GNU General Public License v3.0

2.35k stars 343 forks source link

Deduplicate items across sources #1444

Open mrichtarsky opened 11 months ago

mrichtarsky commented 11 months ago

Hi,

selfoss only adds an item from a feed when it is not already present for that source. However, newspapers often have separate feeds for different topics. When you subscribe to multiple feeds, you can end up with the same article from multiple feeds/sources.

So it would be nice if selfoss could check whether the article is present regardless of source. This is usually ok since the ID is the URL to the article, which should be unique across sources.

I have implemented this change in behavior here, controlled by an ini parameter: https://github.com/mrichtarsky/selfoss/commit/f31bf4ff5091e8224c508200d1f42e915c921784

Would this be interesting for others as well?

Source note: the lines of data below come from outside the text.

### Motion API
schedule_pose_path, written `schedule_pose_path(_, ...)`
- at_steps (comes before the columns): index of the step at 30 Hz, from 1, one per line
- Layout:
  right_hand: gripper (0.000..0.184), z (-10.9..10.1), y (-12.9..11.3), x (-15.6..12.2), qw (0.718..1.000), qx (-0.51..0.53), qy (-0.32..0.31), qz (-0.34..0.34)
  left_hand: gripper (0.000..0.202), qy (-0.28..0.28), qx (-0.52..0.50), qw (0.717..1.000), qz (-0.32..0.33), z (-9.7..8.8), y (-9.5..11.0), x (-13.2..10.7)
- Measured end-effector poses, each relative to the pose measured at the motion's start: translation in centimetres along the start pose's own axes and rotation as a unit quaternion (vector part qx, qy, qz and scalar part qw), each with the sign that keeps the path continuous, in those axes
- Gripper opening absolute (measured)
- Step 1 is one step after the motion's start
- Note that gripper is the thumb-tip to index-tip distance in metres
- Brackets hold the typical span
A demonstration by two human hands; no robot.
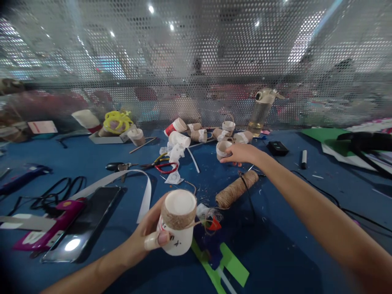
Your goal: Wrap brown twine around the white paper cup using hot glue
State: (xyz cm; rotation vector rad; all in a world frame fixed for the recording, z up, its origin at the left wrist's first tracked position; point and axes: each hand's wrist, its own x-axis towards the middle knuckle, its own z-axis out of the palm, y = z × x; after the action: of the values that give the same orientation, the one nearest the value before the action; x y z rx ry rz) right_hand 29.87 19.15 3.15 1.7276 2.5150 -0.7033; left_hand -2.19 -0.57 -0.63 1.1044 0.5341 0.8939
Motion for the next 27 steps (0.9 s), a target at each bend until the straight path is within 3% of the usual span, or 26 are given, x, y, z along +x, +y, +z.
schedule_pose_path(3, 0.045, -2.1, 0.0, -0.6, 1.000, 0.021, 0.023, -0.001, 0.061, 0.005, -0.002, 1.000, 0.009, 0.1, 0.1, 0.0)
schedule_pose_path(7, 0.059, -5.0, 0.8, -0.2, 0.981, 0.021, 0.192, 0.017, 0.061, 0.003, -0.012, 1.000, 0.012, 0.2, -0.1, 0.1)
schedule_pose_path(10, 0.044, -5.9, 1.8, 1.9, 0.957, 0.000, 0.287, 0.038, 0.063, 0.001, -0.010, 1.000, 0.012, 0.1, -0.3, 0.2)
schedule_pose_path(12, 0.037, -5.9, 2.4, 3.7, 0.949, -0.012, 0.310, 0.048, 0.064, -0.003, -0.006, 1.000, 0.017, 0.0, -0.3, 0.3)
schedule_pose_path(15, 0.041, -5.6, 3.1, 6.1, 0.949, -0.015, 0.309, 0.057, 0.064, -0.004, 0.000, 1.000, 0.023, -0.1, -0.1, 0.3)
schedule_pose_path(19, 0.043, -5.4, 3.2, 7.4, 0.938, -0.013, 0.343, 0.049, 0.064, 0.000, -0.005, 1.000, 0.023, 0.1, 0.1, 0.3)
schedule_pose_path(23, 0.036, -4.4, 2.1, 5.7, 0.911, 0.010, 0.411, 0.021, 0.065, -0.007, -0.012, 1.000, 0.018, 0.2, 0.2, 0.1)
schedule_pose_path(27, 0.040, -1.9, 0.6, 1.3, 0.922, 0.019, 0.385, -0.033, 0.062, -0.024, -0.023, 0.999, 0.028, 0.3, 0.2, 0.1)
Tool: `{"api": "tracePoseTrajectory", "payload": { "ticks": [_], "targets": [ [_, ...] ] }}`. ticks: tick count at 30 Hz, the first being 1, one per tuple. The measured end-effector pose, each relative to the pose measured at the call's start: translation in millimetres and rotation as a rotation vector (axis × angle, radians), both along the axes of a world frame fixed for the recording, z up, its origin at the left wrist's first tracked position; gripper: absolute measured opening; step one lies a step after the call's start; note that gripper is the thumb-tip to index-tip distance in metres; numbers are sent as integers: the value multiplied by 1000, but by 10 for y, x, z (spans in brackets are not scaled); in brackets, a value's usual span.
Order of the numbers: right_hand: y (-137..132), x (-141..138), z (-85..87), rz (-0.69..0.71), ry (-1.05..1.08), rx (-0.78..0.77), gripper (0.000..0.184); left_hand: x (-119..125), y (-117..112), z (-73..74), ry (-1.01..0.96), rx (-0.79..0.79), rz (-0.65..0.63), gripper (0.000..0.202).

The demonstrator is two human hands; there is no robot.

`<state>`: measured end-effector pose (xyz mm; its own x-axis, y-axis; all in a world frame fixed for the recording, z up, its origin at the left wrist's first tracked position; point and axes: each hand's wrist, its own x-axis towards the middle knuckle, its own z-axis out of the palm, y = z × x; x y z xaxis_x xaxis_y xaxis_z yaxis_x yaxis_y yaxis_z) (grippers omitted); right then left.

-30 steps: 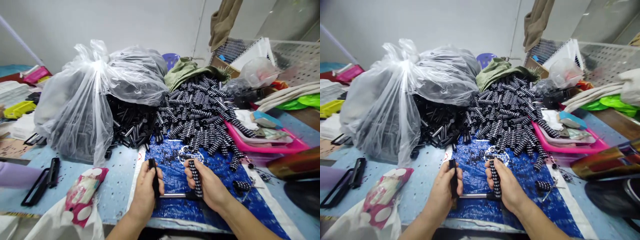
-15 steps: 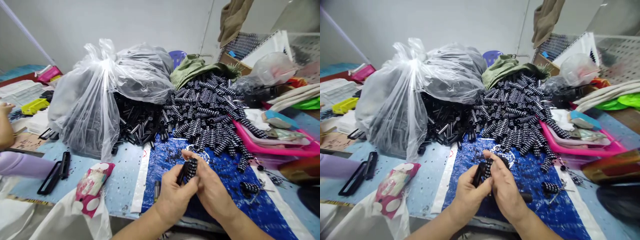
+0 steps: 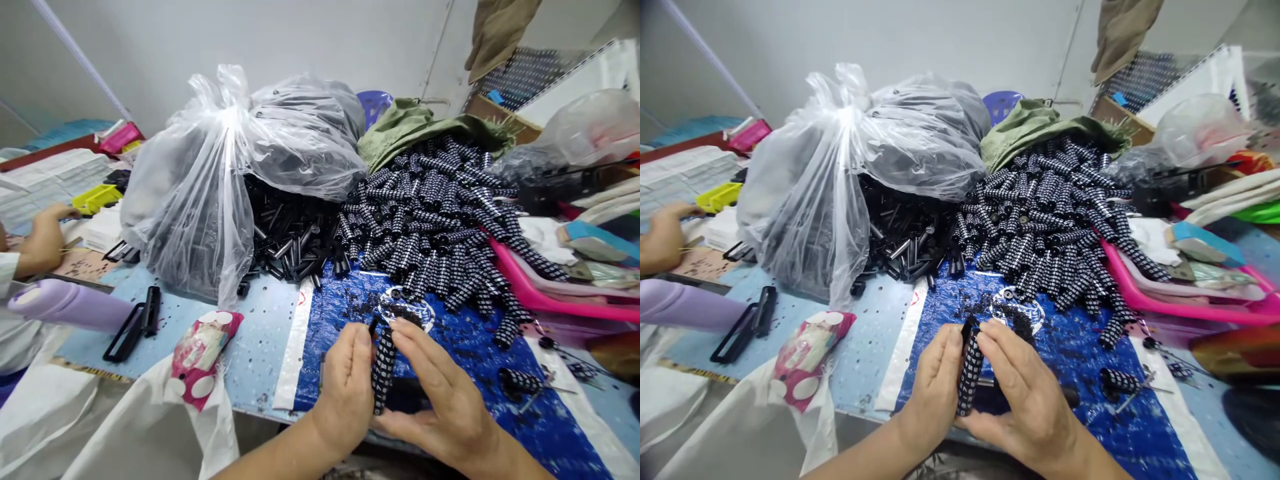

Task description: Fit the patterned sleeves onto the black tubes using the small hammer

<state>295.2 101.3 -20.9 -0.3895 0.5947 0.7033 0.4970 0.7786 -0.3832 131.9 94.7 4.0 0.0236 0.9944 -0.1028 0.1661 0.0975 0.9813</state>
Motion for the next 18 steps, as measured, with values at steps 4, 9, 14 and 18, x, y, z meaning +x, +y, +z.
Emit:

Thanks and best regards, Martin

jtojnar commented 11 months ago

Thanks, that is interesting idea. I wonder if we could make it always enabled and have the item in multiple sources.

We would probably need to replace the source column in the items table with an m:n association table. Will need to check the performance implications.

davidoskky commented 11 months ago

This is a very nice idea, what are you using as identifier to deduplicate? The url? What if the two feeds return a different content? Should not be an issue if you're using the full text recovery though.

jtojnar commented 11 months ago

what are you using as identifier to deduplicate? The url?

The UID. Most commonly, this is the post URL but it is not required. For example blogger.com will use something like tag:blogger.com,1999:blog-6112936277054198647.post-403878284366003238.

What if the two feeds return a different content? Should not be an issue if you're using the full text recovery though.

We could have findAll return the source id in addition to item id and check whether the content and url matches when the source id does not, and only deduplicate it then.

That would also probably resolve the uid collisions.

The issue that items will be missing from some of the sources will still remain, though, which is why I would like to test the performance impact of having sources table in m:n relation to items.